BEGIN

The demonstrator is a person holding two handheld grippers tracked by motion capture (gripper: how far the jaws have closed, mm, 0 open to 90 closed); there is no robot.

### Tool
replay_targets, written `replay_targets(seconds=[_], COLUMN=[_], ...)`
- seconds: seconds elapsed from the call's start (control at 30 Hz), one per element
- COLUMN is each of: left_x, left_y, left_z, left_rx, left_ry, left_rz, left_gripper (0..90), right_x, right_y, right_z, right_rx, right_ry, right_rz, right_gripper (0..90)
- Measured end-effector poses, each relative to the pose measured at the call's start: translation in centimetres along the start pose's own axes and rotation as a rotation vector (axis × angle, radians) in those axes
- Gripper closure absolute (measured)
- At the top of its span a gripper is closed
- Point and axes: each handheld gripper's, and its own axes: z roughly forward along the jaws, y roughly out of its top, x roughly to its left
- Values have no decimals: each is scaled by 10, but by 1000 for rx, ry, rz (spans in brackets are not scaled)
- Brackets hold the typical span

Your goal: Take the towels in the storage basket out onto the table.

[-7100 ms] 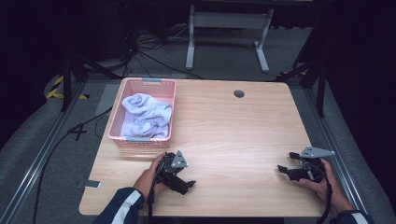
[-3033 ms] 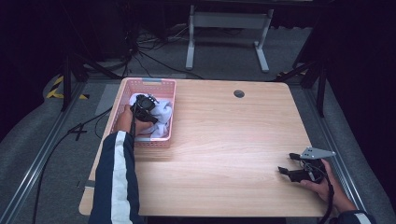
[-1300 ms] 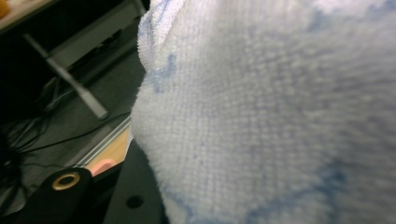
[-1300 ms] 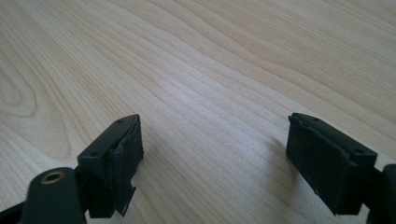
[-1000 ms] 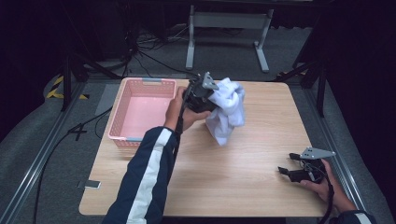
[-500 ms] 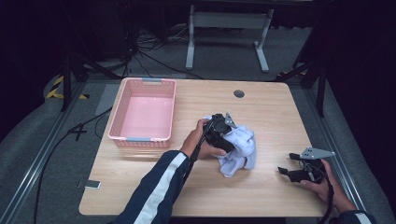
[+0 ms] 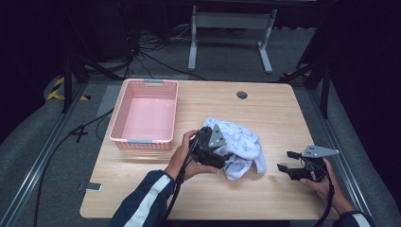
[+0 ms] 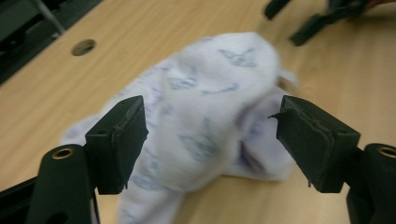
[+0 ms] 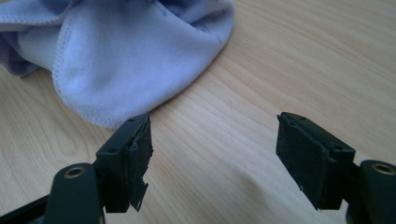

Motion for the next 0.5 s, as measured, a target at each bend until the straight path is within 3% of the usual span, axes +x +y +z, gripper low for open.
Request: replay_targets(seconds=[0.07, 0.1, 0.13, 0.17, 0.23, 0.3, 0.37, 0.47, 0.5], left_x=[-4, -17, -24, -24, -37, -42, -41, -36, -35], left_y=[-5, -17, -24, -24, -37, -43, -47, -51, -52], left_z=[0, 7, 13, 13, 30, 48, 64, 80, 83], left_rx=[-2, 17, 34, 34, 85, 140, 147, 167, 165], left_ry=[-11, -82, -109, -109, -162, -144, -157, -109, -117], left_rz=[-9, -25, -25, -25, -23, 7, -39, -32, -48], left_gripper=[288, 304, 325, 337, 338, 319, 316, 302, 318], right_x=[2, 8, 11, 11, 17, 23, 25, 29, 30], right_y=[3, 9, 12, 12, 19, 28, 35, 42, 43], right_z=[2, 8, 11, 11, 18, 28, 38, 57, 61], right_rx=[-5, -1, -3, -3, -9, -1, 13, 57, 64], right_ry=[19, 45, 53, 53, 82, 97, 116, 95, 98], right_rz=[-11, -43, -49, -49, -71, -98, -105, -139, -140], right_gripper=[280, 298, 307, 307, 322, 330, 326, 356, 385])
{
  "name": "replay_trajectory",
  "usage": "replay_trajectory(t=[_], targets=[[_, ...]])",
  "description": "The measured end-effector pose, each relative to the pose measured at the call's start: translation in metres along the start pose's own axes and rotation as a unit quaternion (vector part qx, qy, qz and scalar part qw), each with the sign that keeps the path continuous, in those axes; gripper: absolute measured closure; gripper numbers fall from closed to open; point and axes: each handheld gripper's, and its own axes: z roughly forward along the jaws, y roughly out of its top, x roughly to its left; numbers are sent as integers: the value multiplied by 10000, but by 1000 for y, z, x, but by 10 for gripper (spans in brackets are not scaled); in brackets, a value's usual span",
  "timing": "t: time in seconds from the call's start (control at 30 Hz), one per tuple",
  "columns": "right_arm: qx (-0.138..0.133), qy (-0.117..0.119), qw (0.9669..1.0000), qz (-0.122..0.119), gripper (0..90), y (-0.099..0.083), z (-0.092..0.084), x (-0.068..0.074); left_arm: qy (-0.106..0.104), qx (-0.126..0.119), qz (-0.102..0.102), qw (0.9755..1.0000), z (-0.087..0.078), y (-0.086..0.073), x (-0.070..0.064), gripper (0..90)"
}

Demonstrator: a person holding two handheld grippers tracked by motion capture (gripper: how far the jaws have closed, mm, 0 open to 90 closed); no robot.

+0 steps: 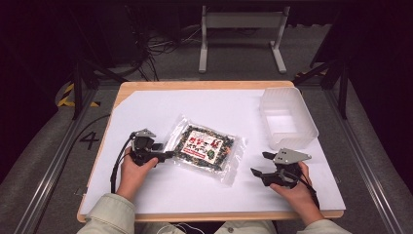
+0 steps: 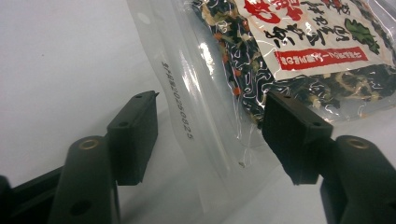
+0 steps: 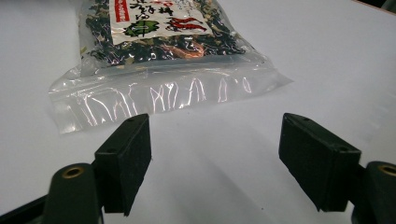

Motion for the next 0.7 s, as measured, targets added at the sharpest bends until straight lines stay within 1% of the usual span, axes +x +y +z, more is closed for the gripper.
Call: replay_trajectory(t=[0.03,0.07,0.1,0.13,0.2,0.27,0.33,0.4,0.43,0.47,0.53,0.57,0.6,0.7], targets=[[0,-1,10000,3,250,0,0,0,-54,33,3,10000,0,0,0,415],[0,-1,10000,3,250,0,0,0,-54,33,3,10000,0,0,0,442],[-1,13,10000,8,250,0,0,0,-126,49,0,9999,-1,0,-1,473],[-4,18,10000,13,250,0,0,0,-136,45,-17,9999,-1,0,-1,495],[-5,21,10000,13,250,0,0,0,-151,54,-40,9999,-1,0,-1,515],[-9,24,10000,13,250,0,0,0,-209,93,-82,9997,-1,0,0,537],[-12,33,10000,9,250,0,1,0,-254,101,-166,9995,-1,0,-1,571],[-10,37,10000,-8,248,0,1,1,-251,130,-158,9995,-1,0,-1,597],[-17,42,10000,-7,247,0,1,1,-250,132,-191,9994,-1,0,-2,606],[-20,43,10000,-4,247,0,1,1,-282,144,-243,9992,-1,0,-2,613],[-20,44,10000,-3,246,0,1,1,-341,158,-279,9989,-1,0,-1,634],[-20,44,10000,-3,246,0,1,1,-341,158,-279,9989,-1,0,-1,661],[-17,47,10000,-17,245,1,2,1,-454,178,-347,9982,-1,0,-2,715],[-20,61,10000,-23,244,1,2,1,-421,240,-298,9984,-1,0,-4,731]])
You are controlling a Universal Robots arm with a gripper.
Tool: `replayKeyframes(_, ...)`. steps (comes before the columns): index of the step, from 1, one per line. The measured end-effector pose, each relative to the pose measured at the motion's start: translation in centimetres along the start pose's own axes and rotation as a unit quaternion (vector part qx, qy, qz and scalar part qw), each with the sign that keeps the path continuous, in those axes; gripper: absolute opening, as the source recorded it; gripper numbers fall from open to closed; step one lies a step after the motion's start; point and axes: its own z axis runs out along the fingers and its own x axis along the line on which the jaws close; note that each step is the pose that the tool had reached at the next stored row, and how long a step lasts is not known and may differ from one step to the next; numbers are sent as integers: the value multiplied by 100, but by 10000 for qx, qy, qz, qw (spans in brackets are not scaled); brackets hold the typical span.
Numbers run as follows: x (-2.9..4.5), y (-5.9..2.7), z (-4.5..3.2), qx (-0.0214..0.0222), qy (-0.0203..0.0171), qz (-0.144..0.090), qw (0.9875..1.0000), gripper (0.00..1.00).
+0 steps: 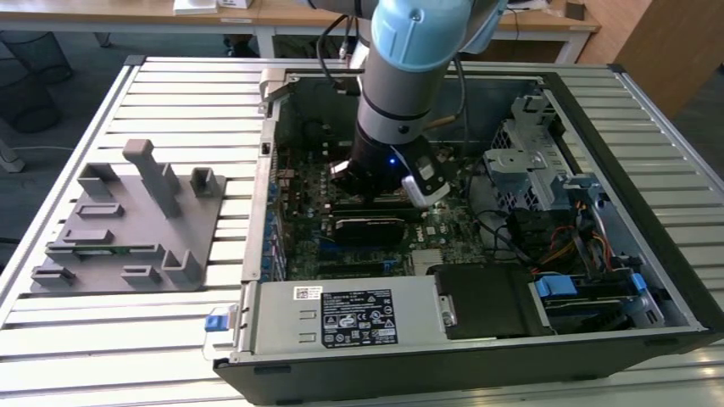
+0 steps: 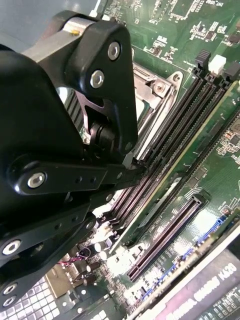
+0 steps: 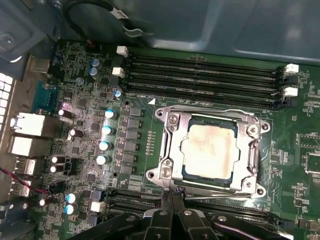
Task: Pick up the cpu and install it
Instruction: 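Install the second cpu locking lever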
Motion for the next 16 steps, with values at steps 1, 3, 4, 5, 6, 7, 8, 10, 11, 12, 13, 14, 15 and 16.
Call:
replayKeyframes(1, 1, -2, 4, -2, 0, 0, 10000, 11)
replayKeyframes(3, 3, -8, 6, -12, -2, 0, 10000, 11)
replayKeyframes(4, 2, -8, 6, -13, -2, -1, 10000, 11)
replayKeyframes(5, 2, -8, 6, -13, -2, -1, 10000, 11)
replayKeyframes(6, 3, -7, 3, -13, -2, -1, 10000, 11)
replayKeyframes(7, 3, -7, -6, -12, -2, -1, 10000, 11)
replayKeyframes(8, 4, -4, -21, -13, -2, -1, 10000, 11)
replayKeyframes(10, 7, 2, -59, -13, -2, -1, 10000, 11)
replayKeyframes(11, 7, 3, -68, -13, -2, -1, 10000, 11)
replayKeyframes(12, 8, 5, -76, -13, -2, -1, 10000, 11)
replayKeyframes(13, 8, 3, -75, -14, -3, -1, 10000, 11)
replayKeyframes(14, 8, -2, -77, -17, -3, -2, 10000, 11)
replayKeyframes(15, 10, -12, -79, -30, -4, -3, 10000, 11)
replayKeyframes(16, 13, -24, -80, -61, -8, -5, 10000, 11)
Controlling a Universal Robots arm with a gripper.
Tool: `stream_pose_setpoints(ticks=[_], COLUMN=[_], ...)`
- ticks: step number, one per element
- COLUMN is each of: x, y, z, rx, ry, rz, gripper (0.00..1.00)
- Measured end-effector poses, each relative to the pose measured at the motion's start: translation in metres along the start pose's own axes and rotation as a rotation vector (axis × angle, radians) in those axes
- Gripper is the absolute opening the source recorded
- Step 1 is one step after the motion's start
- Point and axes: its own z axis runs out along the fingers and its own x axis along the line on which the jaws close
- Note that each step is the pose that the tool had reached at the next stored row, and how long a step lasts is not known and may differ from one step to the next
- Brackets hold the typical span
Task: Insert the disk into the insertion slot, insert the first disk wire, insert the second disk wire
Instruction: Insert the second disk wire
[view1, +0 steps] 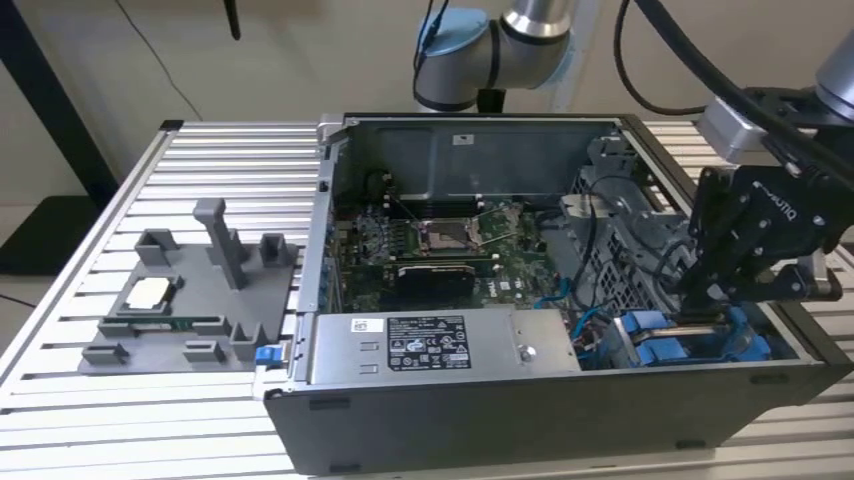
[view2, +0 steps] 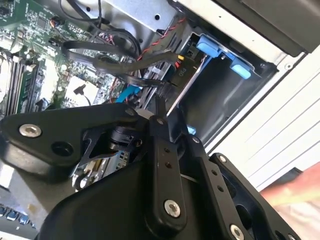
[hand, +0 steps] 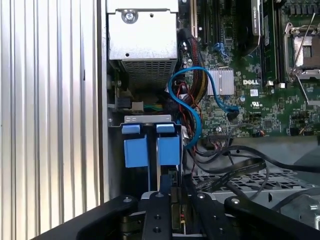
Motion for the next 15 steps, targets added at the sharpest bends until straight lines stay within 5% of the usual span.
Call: stream_pose_setpoints(ticks=[8, 15], x=[-0.0002, -0.0005], y=[0.0006, 0.0013], z=[-0.0053, -0.0112], rx=[0.0063, 0.0065], ry=[-0.0116, -0.0123], rz=[-0.001, -0.001], gripper=[0.24, 0.24])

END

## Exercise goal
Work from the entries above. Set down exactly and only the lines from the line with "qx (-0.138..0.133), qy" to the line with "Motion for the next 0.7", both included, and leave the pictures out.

## Answer box
  "columns": "right_arm: qx (-0.138..0.133), qy (-0.117..0.119), qw (0.9669..1.0000), qz (-0.122..0.119), gripper (0..90), y (-0.099..0.083), z (-0.092..0.084), x (-0.068..0.074); left_arm: qy (-0.106..0.104), qx (-0.126..0.119), qz (-0.102..0.102), qw (0.9755..1.0000), z (-0.087..0.078), y (-0.086..0.073), x (-0.070..0.064), gripper (0..90)"
}

Demonstrator: a person holding two handheld grippers tracked by motion capture (gripper: how far the jaws have closed, mm, 0 open to 90 closed); no robot.

+0 steps: 
+0 steps: 
+0 steps: 

Motion for the next 0.7 s, as measured, targets added at the sharpest bends until straight lines stay within 1% of the usual span, axes +x +y +z, more is closed for the gripper.

The output is finished, and nothing else is needed.